:: Assignment ::
Number of lines with "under" in the data: give that figure by itself.

[Stored records]
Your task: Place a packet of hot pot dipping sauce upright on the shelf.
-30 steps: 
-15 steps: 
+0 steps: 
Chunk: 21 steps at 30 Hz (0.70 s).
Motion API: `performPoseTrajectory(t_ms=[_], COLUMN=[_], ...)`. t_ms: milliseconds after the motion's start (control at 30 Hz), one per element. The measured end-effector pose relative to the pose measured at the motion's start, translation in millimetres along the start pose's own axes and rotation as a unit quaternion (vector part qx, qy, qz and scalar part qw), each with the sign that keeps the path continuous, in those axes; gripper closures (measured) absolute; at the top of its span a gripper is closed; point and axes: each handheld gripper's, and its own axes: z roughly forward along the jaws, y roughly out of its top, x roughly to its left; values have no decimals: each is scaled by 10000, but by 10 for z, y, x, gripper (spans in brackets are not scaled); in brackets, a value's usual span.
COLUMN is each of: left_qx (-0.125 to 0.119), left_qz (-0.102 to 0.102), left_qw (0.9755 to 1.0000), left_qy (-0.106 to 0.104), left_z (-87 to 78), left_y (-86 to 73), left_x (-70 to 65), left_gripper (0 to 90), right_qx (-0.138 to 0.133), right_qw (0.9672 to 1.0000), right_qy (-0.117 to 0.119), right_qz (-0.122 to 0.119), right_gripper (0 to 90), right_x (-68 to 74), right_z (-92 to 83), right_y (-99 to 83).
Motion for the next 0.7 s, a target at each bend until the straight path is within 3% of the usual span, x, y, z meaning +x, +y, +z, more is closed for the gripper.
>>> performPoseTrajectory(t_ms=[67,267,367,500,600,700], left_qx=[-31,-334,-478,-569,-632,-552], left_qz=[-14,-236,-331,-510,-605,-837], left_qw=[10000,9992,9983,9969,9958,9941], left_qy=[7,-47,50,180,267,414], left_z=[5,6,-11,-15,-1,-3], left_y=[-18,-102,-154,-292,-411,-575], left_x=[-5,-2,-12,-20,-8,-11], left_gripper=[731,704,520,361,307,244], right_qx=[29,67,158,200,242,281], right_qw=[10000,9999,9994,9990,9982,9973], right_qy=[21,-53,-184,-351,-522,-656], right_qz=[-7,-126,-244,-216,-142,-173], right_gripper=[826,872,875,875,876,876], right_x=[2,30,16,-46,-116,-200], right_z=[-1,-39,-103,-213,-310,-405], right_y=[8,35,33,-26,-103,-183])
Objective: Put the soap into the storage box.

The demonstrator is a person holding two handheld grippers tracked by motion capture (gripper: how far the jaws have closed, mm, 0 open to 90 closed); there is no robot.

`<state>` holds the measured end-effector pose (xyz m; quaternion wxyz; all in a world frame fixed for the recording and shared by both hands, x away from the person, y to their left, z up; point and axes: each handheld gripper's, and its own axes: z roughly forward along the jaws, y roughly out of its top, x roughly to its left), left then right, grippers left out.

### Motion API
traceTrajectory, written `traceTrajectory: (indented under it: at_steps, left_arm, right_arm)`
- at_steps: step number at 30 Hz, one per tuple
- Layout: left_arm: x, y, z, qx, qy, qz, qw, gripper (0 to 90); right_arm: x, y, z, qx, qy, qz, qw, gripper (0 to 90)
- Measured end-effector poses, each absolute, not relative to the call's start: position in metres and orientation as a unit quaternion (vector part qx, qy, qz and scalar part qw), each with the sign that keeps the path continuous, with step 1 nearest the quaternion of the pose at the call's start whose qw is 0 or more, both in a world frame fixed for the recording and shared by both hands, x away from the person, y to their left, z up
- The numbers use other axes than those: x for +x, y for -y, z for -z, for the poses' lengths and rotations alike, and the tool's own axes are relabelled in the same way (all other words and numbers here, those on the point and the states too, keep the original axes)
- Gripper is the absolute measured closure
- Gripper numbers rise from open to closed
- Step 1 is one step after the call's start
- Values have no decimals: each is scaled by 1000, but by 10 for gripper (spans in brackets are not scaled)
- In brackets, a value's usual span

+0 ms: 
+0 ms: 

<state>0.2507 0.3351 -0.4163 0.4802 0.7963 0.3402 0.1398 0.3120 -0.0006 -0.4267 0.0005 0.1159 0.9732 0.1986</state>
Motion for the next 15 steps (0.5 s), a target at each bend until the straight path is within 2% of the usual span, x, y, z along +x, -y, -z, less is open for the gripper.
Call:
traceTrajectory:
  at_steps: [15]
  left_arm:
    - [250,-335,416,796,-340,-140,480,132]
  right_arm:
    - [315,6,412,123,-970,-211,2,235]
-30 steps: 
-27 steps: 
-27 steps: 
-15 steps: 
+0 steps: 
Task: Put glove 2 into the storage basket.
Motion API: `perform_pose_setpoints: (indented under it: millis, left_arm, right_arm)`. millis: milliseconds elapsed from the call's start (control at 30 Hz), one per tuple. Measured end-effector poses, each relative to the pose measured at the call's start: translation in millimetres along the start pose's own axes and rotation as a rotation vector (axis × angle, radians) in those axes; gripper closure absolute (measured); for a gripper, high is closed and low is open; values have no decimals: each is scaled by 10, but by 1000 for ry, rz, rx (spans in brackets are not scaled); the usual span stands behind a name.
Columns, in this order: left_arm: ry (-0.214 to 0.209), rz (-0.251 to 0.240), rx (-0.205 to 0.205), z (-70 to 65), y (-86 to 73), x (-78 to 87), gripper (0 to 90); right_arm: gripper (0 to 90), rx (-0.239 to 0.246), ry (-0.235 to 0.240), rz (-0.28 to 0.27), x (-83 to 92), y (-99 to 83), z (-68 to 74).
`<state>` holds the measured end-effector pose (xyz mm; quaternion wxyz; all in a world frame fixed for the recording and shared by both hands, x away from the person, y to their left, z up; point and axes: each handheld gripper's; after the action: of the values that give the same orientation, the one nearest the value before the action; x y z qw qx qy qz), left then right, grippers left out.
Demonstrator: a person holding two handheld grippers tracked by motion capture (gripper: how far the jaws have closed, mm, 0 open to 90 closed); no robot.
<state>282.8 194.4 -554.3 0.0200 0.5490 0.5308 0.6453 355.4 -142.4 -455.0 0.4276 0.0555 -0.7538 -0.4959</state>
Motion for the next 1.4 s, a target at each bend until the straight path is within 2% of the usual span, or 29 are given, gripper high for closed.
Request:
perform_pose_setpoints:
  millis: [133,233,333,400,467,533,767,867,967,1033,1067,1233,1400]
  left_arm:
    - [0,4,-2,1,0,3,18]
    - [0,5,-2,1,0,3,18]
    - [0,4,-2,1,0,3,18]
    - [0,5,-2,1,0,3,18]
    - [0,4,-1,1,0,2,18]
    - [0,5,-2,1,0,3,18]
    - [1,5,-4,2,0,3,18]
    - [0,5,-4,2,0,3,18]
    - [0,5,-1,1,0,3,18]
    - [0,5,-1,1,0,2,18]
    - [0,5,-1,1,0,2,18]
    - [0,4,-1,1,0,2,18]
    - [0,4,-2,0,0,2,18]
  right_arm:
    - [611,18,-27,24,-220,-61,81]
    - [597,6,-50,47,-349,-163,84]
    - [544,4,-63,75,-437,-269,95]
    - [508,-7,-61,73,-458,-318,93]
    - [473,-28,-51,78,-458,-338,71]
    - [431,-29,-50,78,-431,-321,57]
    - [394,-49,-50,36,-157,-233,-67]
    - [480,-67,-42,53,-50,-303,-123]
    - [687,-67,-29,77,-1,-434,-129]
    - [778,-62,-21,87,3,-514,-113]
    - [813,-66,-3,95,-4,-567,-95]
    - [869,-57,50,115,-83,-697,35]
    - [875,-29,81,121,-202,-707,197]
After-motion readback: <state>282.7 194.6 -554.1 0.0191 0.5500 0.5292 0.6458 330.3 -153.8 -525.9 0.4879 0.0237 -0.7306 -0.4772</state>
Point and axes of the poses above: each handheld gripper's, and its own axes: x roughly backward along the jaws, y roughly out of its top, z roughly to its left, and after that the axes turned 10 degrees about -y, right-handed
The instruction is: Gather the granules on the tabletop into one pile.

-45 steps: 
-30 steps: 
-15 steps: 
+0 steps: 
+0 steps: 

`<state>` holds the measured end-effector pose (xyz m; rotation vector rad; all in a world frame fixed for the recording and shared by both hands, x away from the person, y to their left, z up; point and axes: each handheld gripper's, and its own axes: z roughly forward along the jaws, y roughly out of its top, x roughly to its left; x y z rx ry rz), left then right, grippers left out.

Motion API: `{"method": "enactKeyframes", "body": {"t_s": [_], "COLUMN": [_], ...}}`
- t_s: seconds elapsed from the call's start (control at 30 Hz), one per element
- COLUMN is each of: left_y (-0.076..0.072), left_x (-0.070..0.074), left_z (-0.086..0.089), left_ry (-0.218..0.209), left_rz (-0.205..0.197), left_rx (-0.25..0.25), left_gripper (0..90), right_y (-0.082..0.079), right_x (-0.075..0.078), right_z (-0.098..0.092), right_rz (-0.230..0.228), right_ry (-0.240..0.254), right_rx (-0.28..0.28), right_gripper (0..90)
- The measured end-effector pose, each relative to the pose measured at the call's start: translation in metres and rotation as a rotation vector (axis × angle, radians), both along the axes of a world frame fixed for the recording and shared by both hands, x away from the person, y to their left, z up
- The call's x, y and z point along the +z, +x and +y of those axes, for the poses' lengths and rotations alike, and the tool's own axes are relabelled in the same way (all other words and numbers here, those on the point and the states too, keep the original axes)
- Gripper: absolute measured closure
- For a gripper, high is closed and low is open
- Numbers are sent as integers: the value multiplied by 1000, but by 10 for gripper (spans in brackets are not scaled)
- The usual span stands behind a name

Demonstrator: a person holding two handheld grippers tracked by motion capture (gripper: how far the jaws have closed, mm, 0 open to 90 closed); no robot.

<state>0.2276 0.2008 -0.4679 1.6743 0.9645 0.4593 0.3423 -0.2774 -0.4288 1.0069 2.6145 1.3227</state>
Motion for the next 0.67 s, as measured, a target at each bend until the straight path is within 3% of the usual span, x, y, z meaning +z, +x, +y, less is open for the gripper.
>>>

:: Exercise response ::
2